Sir Roy Allan McKenzie (7 November 1922 – 1 September 2007) was a New Zealand horse breeder and racer, and was well known for his philanthropy.

==Biography==
McKenzie was the son of Sir John McKenzie, who founded the McKenzies retail chain. He was born in Wellington but went to school at Timaru Boys' High School and attended the University of Otago. During World War II he served in the Royal New Zealand Air Force and the Royal Air Force as a bomb aimer. He married Shirley Howard in 1948, and they had three children together – Peter, John and Robyn.

He was captain of the New Zealand ski team in the 1952 Winter Olympics, the first Winter Olympics that New Zealand entered; though as he was injured he did not compete.

He worked as a chartered accountant after the war, and was the Executive Director of McKenzies (NZ) Ltd from 1949 to 1970. He also served as a director for several other companies.

From 1955 he was the principal at the Roydon Lodge horse stud, and he bred, trained and raced many leading horses, including Roydon Glen, Sundon, Game Pride, Smooth Fella, Scottish Command, Jay Ar, Bonnie Frost, Captain Adios, Castleton's Pride and Garcon Roux.

From 1947 to 1993, McKenzie was on the Board of the J R McKenzie Trust, which had been established by his father in 1940 to distribute a proportion of the profits from his businesses for the benefit of the people of New Zealand. For 23 years, McKenzie chaired the Trust. He set up two other grant-making bodies: the McKenzie Education Foundation and the Roy McKenzie Foundation.

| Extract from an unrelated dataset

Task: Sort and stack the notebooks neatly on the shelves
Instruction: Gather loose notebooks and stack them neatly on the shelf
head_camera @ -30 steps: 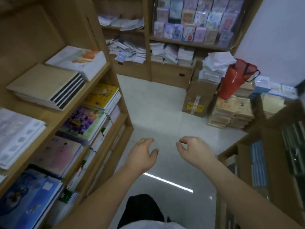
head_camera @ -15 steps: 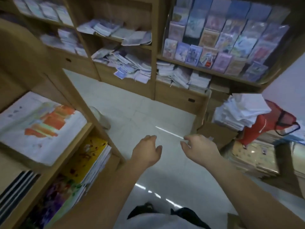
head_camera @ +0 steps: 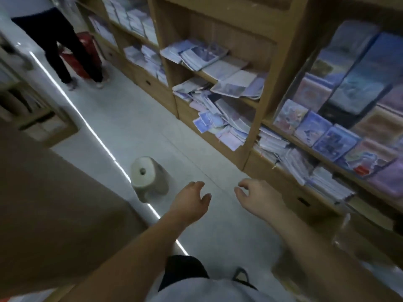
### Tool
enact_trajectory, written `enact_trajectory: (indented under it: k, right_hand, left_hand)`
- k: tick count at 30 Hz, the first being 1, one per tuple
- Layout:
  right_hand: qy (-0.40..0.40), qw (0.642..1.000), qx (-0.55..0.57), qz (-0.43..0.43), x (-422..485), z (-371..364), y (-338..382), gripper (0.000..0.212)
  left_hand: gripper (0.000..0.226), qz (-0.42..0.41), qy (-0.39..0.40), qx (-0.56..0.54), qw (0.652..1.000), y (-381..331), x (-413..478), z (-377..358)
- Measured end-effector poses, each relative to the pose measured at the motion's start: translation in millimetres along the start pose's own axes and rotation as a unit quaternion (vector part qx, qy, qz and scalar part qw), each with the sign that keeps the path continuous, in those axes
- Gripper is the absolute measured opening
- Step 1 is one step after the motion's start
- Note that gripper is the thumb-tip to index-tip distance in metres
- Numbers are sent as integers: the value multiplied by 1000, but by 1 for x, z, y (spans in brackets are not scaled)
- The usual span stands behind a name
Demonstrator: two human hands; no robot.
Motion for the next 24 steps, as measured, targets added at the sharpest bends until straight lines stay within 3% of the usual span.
enact_trajectory:
  k: [7, 12, 24]
  right_hand:
    - [13, 998, 4, 61, 174, 46, 21, 45]
    - [10, 999, 18, 32, 301, 62, 38, 27]
    - [-59, 994, 87, -43, 520, 118, 36, 35]
  left_hand:
    - [57, 43, -38, -23, 998, -9, 136, 82]
    - [54, 21, -33, -28, 999, -9, 265, 135]
    - [51, -25, 49, -21, 998, -52, 502, 232]
Point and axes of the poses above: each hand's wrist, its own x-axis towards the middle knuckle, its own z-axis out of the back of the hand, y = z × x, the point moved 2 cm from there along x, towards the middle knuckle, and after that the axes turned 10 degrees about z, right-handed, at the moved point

McKenzie was also patron of the Outward Bound Trust, and a councillor at the Council for Educational Research. In 1978 McKenzie helped found New Zealand's first hospice, Te Omanga. He also was a benefactor and founding patron of the Seabrook McKenzie Centre, which assists people with specific learning difficulties and their families. In 1990 he played a major role in setting up Philanthropy New Zealand, which was a regular meeting of charitable groups in New Zealand.

In the 1989 New Year Honours, McKenzie was appointed a Knight Commander of the Order of the British Empire, for services to education and the community. He was made a Member of the Order of New Zealand in the 1995 Queen's Birthday Honours, and Victoria University of Wellington and Massey University bestowed honorary doctorates upon him.

A film about his life, Giving It All Away, was made in 2004 and screened at the 2005 SXSW Film Festival.

McKenzie's son Peter was well known for his work in conservation.

==See also==

- Harness racing in New Zealand

==Publications==
- The Roydon Heritage. 1978. The Roydon Lodge horse stud.
- Footprints – Harnessing an Inheritance into a Legacy. 1998. ISBN 0-9582046-0-8. Memoirs.